[THE DATA Boundary: Start]

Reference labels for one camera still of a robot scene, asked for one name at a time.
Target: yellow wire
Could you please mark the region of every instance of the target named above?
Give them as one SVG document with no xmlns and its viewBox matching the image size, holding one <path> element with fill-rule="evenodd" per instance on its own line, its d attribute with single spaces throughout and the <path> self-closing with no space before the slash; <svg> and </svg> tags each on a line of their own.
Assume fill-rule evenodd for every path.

[THE DATA Boundary: End]
[THE DATA Boundary: Start]

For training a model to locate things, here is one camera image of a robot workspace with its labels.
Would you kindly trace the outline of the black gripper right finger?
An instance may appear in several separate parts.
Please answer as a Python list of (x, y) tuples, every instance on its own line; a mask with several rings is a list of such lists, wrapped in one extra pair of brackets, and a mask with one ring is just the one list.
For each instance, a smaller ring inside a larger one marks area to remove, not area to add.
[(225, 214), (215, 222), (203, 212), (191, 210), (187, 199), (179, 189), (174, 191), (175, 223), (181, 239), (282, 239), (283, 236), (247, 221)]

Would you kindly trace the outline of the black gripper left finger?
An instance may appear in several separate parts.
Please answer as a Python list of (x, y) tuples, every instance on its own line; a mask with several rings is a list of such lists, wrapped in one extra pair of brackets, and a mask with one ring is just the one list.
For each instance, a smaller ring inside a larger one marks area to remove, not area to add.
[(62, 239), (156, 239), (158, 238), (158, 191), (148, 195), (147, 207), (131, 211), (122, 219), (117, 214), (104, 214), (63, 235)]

[THE DATA Boundary: End]

## ABOUT THIS EXERCISE
Which lines above contain the word "fill"? Copy all of them.

## SOLUTION TO THE EXERCISE
Give them as one SVG document with no xmlns and its viewBox matching the image size, holding one <path> element with fill-rule="evenodd" per instance on its own line, its d attribute with single spaces throughout and the <path> self-closing with no space before the slash; <svg> and </svg> tags each on a line of their own.
Assume fill-rule evenodd for every path.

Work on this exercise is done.